At Hazelden's Women's Recovery Center, all clients receive a formal fitness evaluation that assists in establishing realistic and individualized goals. “Some of our clients have been on the couch for years,” Iliff says. “Some will decide to come in twice a week to swim. For others, the goal may be simply to move for 20 minutes a day.”

She adds that for women who have experienced the ravaging effects of methamphetamine addiction, having some fitness goals is absolutely essential. “We tell them that the Steps will change their heart, but exercising will help their brain,” she says.



Women in the Renaissance House treatment program learn multiple skills by building Adirondack chairs and selling them in a local gallery.
Also as part of its comprehensive approach, Renaissance House employs life skills coaches who help to elevate residents’ goals and dreams. Thanks to an arrangement built into the original grant proposals that established Renaissance House about four years ago, the organization rents workshop space in a church building across the street from the residence and uses it to teach the women how to build Adirondack chairs.

“These women, many of whom haven't been successful at anything else, find they can make furniture,” French says. They work three days a week in the woodshop and then two days a week at an art gallery where the chairs are sold, learning the skills involved in operating a retail business.

Barriers to overcome

While the provision of women's treatment appears to be maturing, the director of one of the most established programs says many challenges remain. As with all addiction treatment in general, programs such as Residence XII struggle with insurance limitations. Nearly all clients in the residential program at Residence XII are either financing their own treatment or are covered by private insurance.

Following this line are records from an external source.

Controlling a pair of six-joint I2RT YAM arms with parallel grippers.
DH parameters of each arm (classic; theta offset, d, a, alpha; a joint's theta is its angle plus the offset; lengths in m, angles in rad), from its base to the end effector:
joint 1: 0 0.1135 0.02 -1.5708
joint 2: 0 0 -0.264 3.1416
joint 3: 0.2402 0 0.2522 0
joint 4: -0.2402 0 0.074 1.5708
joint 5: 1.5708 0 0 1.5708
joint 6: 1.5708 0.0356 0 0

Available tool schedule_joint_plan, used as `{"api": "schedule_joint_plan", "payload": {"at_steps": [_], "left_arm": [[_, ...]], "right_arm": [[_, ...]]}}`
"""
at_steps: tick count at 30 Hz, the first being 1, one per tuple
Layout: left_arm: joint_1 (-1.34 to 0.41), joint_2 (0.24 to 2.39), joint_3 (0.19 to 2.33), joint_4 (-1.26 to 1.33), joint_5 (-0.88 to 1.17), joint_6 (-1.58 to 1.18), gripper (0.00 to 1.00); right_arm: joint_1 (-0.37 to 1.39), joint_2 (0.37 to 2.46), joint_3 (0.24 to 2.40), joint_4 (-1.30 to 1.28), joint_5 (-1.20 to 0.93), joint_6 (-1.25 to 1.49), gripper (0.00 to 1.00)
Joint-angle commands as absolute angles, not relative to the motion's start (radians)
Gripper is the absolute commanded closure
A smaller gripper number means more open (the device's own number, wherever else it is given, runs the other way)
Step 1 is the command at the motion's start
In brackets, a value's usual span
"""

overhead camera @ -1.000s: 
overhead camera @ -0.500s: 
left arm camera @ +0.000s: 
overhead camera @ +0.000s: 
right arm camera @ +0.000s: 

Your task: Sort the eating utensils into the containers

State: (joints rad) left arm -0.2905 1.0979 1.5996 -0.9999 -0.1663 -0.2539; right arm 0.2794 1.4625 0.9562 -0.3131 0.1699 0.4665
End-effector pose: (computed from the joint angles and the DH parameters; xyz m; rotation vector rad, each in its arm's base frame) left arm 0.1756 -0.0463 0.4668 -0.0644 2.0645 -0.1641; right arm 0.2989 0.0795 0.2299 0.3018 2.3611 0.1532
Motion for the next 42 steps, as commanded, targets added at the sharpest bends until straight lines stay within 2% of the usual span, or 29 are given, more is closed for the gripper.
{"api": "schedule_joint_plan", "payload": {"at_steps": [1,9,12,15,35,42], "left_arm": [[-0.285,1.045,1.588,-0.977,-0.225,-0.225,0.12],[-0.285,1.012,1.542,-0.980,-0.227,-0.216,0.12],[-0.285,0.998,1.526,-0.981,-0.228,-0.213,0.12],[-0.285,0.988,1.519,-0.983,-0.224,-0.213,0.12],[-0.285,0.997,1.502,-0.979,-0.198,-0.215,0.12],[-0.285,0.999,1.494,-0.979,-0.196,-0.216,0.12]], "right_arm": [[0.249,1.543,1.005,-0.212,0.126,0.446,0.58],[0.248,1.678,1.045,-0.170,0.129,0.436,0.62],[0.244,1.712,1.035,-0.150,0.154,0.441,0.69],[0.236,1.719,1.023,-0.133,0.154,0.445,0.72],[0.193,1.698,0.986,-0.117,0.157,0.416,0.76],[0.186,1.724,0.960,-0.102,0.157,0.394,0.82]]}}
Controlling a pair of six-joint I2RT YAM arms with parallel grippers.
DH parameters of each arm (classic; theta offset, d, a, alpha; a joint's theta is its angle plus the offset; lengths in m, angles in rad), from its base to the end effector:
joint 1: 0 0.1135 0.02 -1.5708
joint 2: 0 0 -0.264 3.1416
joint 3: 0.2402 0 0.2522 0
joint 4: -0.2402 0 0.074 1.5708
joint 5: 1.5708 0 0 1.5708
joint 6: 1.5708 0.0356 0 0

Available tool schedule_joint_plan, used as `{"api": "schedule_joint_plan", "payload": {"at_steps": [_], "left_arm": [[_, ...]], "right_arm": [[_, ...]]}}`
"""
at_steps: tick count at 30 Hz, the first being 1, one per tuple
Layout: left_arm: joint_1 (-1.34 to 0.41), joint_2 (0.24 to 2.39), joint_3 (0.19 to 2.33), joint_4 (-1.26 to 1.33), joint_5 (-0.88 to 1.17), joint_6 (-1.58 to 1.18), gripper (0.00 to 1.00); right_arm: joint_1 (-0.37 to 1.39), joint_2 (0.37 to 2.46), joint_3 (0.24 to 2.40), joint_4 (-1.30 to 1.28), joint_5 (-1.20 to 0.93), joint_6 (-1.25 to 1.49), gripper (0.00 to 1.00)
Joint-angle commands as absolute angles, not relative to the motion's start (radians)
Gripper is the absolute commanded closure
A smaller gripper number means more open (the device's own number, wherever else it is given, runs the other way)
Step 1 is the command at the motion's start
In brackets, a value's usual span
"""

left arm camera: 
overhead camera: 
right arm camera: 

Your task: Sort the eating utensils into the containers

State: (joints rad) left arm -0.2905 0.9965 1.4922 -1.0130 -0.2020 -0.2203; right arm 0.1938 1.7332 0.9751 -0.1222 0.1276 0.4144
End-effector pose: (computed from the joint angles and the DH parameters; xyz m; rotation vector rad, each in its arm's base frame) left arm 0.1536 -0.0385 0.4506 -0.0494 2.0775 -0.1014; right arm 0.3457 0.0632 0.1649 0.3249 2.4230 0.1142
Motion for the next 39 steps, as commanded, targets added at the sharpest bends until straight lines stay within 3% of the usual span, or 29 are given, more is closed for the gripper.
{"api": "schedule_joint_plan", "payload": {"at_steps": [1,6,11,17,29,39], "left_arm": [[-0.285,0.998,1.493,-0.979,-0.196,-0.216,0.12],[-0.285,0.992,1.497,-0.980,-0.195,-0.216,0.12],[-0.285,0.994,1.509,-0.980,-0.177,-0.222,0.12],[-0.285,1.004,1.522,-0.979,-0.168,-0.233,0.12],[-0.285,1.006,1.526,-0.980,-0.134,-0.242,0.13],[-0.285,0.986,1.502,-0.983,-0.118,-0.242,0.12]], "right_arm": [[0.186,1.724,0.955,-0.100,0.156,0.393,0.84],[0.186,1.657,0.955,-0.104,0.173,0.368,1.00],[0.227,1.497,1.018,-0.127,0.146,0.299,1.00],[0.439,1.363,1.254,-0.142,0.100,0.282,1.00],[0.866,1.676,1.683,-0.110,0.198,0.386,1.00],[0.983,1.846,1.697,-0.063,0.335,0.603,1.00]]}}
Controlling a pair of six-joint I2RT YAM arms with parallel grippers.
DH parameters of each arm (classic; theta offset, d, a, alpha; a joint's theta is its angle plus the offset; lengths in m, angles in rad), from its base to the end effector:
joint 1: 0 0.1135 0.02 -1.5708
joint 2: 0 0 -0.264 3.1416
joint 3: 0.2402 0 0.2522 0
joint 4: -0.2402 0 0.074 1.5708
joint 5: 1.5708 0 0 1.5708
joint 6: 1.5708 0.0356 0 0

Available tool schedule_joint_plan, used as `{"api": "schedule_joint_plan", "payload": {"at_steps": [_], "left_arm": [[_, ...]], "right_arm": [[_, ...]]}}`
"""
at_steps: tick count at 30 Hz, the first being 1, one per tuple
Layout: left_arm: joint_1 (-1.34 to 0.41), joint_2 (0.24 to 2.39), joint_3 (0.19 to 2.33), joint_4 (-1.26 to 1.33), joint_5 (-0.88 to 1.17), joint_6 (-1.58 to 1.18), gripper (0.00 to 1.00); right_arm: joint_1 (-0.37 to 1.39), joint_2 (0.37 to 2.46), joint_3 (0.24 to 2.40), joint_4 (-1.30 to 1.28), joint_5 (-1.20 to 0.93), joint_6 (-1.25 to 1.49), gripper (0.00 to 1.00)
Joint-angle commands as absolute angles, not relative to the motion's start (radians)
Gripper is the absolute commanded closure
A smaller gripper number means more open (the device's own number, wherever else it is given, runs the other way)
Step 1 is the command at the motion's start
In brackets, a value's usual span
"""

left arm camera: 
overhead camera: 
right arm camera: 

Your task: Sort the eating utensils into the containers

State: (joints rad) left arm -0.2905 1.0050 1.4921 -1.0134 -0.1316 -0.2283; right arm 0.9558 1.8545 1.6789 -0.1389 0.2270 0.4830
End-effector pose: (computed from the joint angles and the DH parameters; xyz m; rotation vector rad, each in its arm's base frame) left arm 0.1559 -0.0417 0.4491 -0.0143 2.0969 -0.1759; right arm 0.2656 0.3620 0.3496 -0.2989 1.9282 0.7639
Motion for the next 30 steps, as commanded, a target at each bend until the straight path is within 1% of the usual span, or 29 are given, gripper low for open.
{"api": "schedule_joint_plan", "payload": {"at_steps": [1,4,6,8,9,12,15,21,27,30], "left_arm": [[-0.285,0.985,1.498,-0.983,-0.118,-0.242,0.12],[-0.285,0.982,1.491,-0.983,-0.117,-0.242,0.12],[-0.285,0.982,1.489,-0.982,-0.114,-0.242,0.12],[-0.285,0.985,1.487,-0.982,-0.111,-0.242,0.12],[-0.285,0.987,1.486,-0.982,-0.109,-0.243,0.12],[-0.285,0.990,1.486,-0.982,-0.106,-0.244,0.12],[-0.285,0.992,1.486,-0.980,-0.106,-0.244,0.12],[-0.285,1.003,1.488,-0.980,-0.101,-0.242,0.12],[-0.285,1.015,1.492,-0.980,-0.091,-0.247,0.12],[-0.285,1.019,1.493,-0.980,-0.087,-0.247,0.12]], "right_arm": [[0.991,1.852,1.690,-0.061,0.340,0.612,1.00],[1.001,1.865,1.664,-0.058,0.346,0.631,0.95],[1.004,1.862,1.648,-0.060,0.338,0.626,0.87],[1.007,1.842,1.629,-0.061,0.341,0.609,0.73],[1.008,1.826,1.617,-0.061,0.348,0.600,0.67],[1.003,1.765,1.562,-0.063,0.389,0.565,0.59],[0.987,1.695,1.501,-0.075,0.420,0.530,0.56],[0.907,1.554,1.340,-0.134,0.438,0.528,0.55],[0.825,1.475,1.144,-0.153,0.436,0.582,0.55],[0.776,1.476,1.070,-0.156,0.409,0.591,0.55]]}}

“A lot of what we have to do is build linkages for these women to the community, because many of them are only here while their treatment is considered medically necessary,” Chambers says.

However, other kinds of challenges can surface when centers work with public sector clients. At one time, Residence XII had a small contract with the state to operate residential treatment beds for indigent women, but the organization ended the arrangement because it balked at state regulatory requirements that facilities accept clients on any types of medication. “We don't take patients on opiate substitution medications,” Chambers says.

Chambers believes the addiction field still has a distance to go in fully defining the key elements of gender-specific treatment, and being precise about what it means to offer gender-specific services. What she does know is that after having worked in both women-only and mixed-gender programs, she sees women-only programs as offering a high level of professional satisfaction.

“In this work in general you save lives, but I'm particularly passionate about this type of program because it's for an underserved population,” Chambers says.